_Exercise requirements_
Your task is to copy each line of the material below that includes "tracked".

──────── Extracted information ────────

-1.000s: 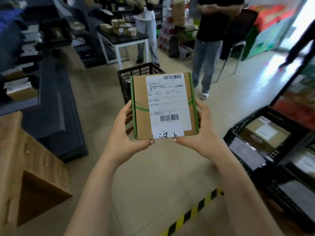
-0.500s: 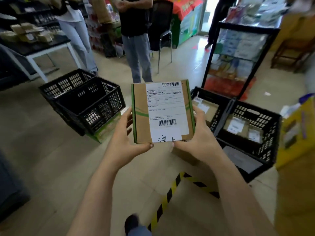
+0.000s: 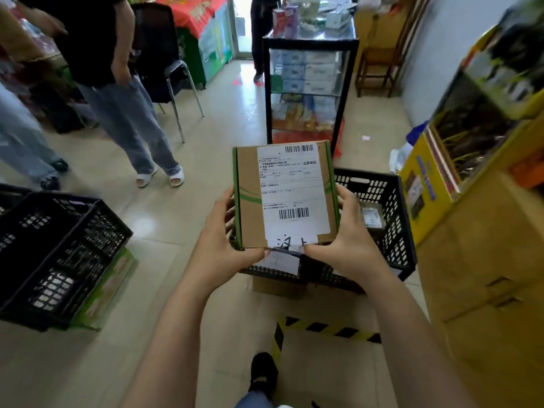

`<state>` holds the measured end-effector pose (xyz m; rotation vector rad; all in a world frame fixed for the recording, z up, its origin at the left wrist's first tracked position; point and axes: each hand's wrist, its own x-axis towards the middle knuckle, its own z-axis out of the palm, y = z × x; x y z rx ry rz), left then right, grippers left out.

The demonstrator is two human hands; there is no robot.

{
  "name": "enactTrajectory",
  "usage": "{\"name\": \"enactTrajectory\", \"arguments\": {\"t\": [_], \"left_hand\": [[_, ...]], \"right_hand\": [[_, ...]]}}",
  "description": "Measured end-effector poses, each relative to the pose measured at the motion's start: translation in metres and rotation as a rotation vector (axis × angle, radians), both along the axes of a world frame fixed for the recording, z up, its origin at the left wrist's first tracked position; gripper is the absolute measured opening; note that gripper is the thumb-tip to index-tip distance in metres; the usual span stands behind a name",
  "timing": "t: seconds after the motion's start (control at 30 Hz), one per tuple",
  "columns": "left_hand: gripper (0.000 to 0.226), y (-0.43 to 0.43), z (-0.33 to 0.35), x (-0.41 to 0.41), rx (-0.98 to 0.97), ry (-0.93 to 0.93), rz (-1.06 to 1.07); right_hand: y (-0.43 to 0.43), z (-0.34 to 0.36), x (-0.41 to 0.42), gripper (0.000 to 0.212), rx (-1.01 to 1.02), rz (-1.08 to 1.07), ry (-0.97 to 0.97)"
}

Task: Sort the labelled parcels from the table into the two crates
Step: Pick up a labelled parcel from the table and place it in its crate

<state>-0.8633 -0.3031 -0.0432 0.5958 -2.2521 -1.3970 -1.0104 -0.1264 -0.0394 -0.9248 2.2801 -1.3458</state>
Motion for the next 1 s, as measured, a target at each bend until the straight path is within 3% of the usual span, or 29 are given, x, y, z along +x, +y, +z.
{"name": "enactTrajectory", "arguments": {"t": [0.3, 0.63, 1.0], "left_hand": [[0.117, -0.061, 0.001, -0.114, -0.045, -0.043, -0.224], [0.119, -0.049, -0.018, -0.234, -0.022, -0.069, -0.41], [0.113, 0.002, -0.058, -0.395, 0.031, -0.102, -0.341]], "right_hand": [[-0.037, -0.007, -0.068, 0.115, -0.023, -0.267, 0.002], [-0.015, -0.018, -0.14, 0.118, -0.034, -0.492, -0.037], [0.026, -0.055, -0.31, 0.115, -0.039, -0.478, -0.093]]}}
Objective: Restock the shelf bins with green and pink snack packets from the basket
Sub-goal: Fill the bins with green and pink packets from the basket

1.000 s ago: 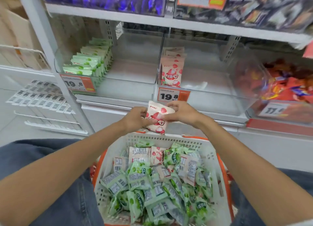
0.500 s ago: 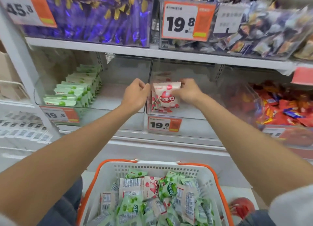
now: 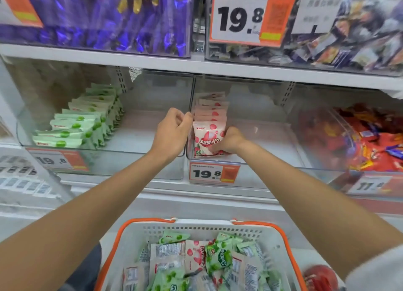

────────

_Written response_
`<state>` holds the measured end-effector pose (xyz m; rotation vector rad; all in a world frame fixed for the recording, z up, its origin at the left wrist's first tracked position; point and axes: each hand's wrist, its own x-axis towards the middle knuckle, its own z-axis out of the palm, y = z × x; x y z rx ry rz), left then right, grippers left out.
  "description": "Measured end-effector poses, each relative to the pose measured at the motion's start: translation in metres and rotation as a rotation vector (axis × angle, radians), both along the axes of a world frame fixed for the recording, z up, its origin at the left wrist's first tracked position; gripper is the absolute measured opening; note that gripper is the thumb-tip to index-tip distance in metres; the usual span stands behind a name",

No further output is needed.